"We're trying to protect America," say the president and his defenders. "Anyone who believes that we'd spy on ordinary Americans are just a bunch of paranoid, Bush-hating leftie whackos. We only spy on people who are Evil-doers, not on law-abiding Americans. Just trust us."
Yes, trust them.
The only people spied upon are Evil-doers, like those notoriously violent Quakers. There's no way they'd spy on completely harmless people like vegans and Catholics
I guess the spied upon should feel honored: Nobel Peace Prize winner Martin Luther King Jr, a civil rights and anti-war activist, was long spied upon as well.
So why exactly should we trust the people running this country? After they've given us so many reasons to do the opposite.
If the administration is doing nothing wrong, then they can stand up, defend their policies and expose them to the light of day. It seems to me that if the domestic spying were so important, wouldn't the administration want to shout about it from the rooftops? Wouldn't this be an effective means of deterrence, of scaring the terrorists, of telling them, 'Don't plan anything here because we'll catch you.' If they were convinced of the program's legality, wouldn't they do this?
Instead, the administration demanded that The New York Times not run a story on this arguably illegal domestic spying. Sadly, The Times aquiesed to the bullying for over a year.
Some apologists will say that Bush can do whatever he thinks necessary to protect us. Law and the Constitution don't matter in times of (undeclared) war. And it's up to the president alone to decide when the law and Constitution can be suspended and when they can be re-instated. It's up to the president alone to decide when the (undeclared) war begins and ends.
Apologists argue that only whiny partisan Democrats complain about it. Whiny Democrats like Rep. Roscoe Bartlett and Sen. Arlen Specter. Oh wait, they're Republicans. The apologists add that secretly briefing a couple of Congressmen and claiming unlimited executive authority is sufficient to void a legally adopted statute and that if the briefed Democrats had a problem with it, why didn't they object before? Oh wait, they did.

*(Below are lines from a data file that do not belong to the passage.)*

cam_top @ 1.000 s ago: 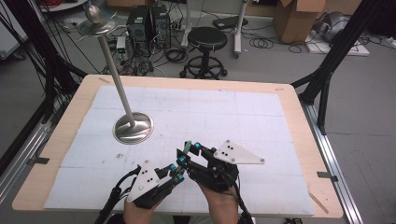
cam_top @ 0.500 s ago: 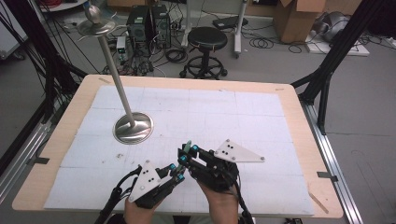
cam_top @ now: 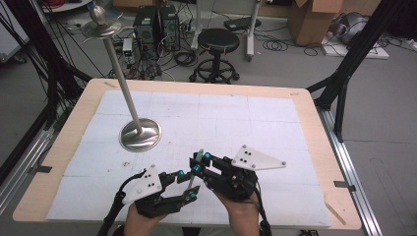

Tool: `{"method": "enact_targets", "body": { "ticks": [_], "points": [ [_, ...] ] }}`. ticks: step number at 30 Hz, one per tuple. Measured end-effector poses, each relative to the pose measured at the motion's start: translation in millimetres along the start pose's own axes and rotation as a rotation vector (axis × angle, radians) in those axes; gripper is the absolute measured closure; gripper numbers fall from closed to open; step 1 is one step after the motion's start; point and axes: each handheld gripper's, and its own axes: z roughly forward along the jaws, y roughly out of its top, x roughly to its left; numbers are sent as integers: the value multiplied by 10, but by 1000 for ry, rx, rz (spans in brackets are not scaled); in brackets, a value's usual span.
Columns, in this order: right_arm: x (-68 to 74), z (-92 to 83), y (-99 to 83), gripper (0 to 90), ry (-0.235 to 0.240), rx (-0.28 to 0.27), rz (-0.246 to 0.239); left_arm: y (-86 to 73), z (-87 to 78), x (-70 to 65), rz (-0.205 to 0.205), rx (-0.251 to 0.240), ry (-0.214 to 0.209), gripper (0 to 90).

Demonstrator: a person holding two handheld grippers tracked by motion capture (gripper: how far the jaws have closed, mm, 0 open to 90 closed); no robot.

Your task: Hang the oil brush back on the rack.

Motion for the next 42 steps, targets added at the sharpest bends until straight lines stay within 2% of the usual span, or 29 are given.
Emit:
{"method": "enact_targets", "body": {
  "ticks": [1, 2, 3, 5, 6, 7, 8, 11, 15, 23, 24, 25, 31, 36, 42],
  "points": [
    [-33, -18, 10, 762, 31, -4, -2, 9, -20, 19, -3, -6, -16, 517],
    [-33, -18, 10, 762, 31, -4, -2, 9, -20, 19, -3, -6, -16, 514],
    [-83, -45, 28, 762, 87, 0, -8, 26, -55, 61, -21, -11, -66, 511],
    [-129, -68, 39, 761, 136, -3, -7, 41, -82, 84, -19, -9, -90, 508],
    [-150, -78, 43, 761, 154, -8, -7, 47, -89, 93, -23, -6, -113, 507],
    [-150, -78, 43, 761, 154, -8, -7, 47, -89, 93, -23, -6, -113, 506],
    [-187, -91, 50, 761, 211, -15, -8, 61, -100, 103, -19, 0, -148, 505],
    [-243, -96, 56, 760, 327, -16, -17, 74, -105, 112, -24, 5, -210, 503],
    [-302, -65, 46, 760, 459, -8, -56, 80, -93, 99, -24, 16, -291, 507],
    [-309, 28, 36, 760, 616, 2, -101, 66, -61, 56, -16, 42, -395, 520],
    [-304, 35, 36, 760, 645, 1, -105, 66, -61, 56, -16, 42, -395, 522],
    [-302, 47, 33, 760, 672, -1, -117, 67, -67, 55, -12, 40, -415, 529],
    [-310, 69, 22, 759, 721, 1, -117, 63, -79, 63, 2, 35, -444, 626],
    [-304, 80, 12, 758, 743, 5, -117, 54, -71, 42, 17, 40, -468, 674],
    [-304, 89, -6, 758, 755, 0, -111, 52, -68, 39, 21, 35, -476, 736]
  ]
}}
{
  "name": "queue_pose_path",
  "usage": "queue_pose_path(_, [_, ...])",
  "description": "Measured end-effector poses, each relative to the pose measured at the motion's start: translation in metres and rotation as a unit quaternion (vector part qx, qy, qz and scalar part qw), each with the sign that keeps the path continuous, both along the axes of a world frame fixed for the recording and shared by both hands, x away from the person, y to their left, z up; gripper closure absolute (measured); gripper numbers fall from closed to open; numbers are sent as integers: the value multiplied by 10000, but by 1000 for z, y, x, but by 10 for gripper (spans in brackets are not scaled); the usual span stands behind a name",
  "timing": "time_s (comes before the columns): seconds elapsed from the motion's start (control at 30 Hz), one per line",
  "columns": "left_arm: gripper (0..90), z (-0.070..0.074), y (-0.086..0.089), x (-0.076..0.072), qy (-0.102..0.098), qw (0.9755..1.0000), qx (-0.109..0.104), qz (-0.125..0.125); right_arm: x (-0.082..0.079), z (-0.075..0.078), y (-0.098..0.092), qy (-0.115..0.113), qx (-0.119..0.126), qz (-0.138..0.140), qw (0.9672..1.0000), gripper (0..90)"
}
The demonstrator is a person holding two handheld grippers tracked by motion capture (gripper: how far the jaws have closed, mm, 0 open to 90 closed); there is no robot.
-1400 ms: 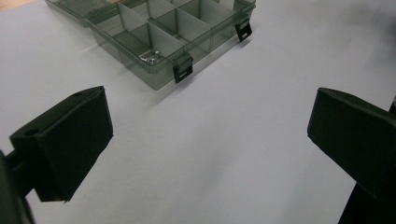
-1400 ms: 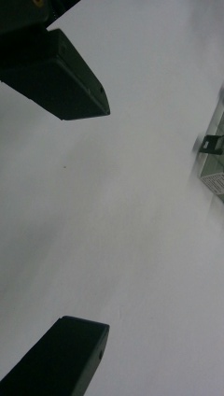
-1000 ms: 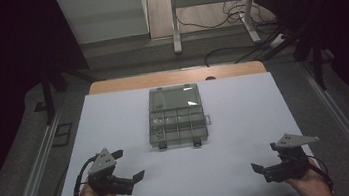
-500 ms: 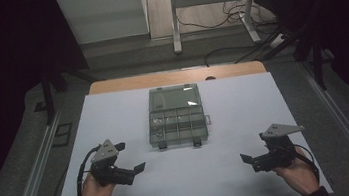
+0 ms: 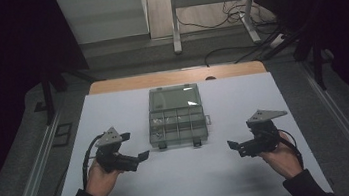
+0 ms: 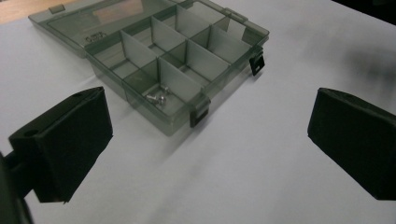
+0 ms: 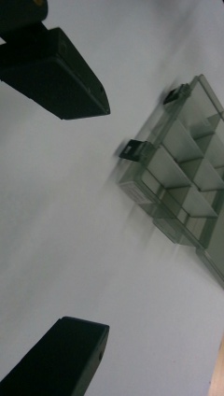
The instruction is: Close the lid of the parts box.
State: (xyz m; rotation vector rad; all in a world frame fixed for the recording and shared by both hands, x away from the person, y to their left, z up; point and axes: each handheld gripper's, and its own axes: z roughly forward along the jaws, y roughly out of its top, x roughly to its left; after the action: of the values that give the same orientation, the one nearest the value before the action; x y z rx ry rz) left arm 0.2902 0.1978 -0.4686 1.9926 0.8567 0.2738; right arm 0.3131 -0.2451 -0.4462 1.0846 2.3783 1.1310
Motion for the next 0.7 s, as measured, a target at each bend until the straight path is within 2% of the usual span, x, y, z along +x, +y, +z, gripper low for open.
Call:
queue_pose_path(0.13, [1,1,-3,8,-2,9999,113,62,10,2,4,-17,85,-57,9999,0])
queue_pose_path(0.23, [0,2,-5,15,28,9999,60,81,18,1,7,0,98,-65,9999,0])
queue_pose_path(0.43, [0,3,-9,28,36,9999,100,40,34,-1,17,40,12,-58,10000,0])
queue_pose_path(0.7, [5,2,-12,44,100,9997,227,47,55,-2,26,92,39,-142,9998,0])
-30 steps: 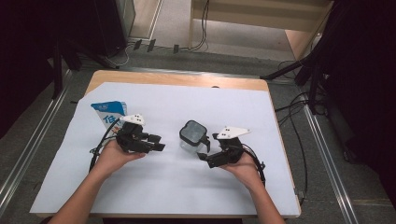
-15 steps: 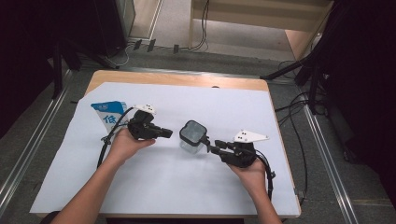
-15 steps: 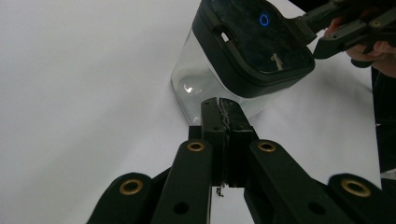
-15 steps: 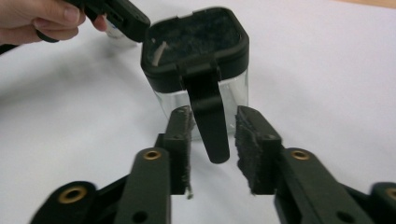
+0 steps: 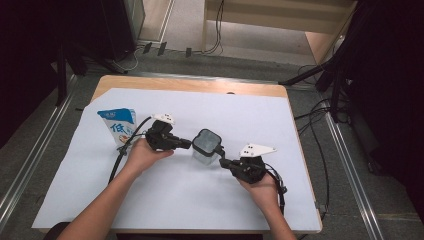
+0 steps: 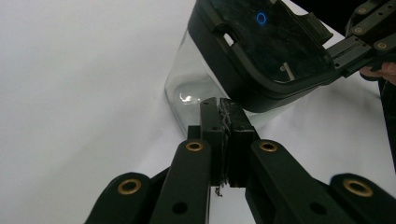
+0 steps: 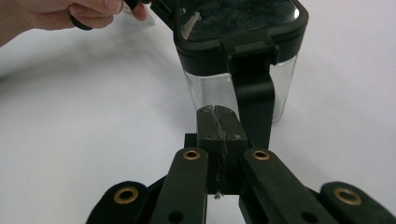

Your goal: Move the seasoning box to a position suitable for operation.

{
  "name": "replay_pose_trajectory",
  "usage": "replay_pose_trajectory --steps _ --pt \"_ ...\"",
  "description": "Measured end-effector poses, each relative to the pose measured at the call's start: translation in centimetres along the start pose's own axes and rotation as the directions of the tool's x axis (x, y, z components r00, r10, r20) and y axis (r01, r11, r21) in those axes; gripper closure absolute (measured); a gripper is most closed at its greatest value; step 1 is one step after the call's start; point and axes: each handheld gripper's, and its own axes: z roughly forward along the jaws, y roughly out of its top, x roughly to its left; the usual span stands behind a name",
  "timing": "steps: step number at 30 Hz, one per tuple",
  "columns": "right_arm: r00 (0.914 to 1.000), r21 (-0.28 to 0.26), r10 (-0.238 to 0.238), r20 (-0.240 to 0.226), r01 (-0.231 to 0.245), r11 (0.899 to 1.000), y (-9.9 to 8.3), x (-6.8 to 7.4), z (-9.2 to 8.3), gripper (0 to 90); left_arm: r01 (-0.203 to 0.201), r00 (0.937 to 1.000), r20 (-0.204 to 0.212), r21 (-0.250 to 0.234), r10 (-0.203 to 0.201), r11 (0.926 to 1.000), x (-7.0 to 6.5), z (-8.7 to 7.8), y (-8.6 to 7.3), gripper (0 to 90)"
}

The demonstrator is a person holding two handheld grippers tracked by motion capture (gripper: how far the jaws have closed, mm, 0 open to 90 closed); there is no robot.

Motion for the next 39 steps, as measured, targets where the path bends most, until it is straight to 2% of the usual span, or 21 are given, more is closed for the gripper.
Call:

It's not just Democrats, progressives, spy court judges, civil libertarians and independent-minded Republicans who have concerns about the domestic spying and the way it's being carried out.
Some NSA [National Security Agency] officials were so concerned about the legality of the program that they refused to participate, the Times said. Questions about the legality of the program led the administration to temporarily suspend it last year and impose new restrictions, notes the AP.
As one commentator notes, the possibly illegal domestic spying is bad enough but there's something more dangerous.
[T]he administration relies on its own notions of its legal authority (courtesy of the White House counsel and the attorney general) and invokes its responsibility for protecting American lives. The administration line is this: The legal points are arguable, the Congress has been told, and the court of public opinion will vindicate the president.
This is what becomes genuinely disturbing: This blanket assertion of authority has no discernible limits. Accepting it confers on this president -- or any president -- the powers of autocracy.
The most disturbing is the administration's belief that it alone decides what powers it has. But after claiming to have the right to torture, this belief isn't new. Yet it's still extremely dangerous. The only reason for hope is public opinion. While Americans were eager to give the president a blank check for most of the last four years, Americans are generally starting angry about the inevitable excesses and abuses.
It's about time!
Update: Speaking of lawlessness and its consequences, an Italian court has issued a European Union wide arrest warrant for 22 CIA agents accused of kidnapping a Muslim cleric in Milan and sending him to Egypt where he was allegedly tortured. The CIA has refused to comment on the case. International arrest warrants were instituted following the 9/11 attacks as a tool to fight terrorism.
Second update: And just to prove the administration's claim that the war on terrorism truly isn't a war on Islam, federal law enforcement officials have been engaging in warrantless spying in mosques. I'm sure that will encourage law-abiding Muslims to want to go out of their way to volunteer information to the authorities. Or Else!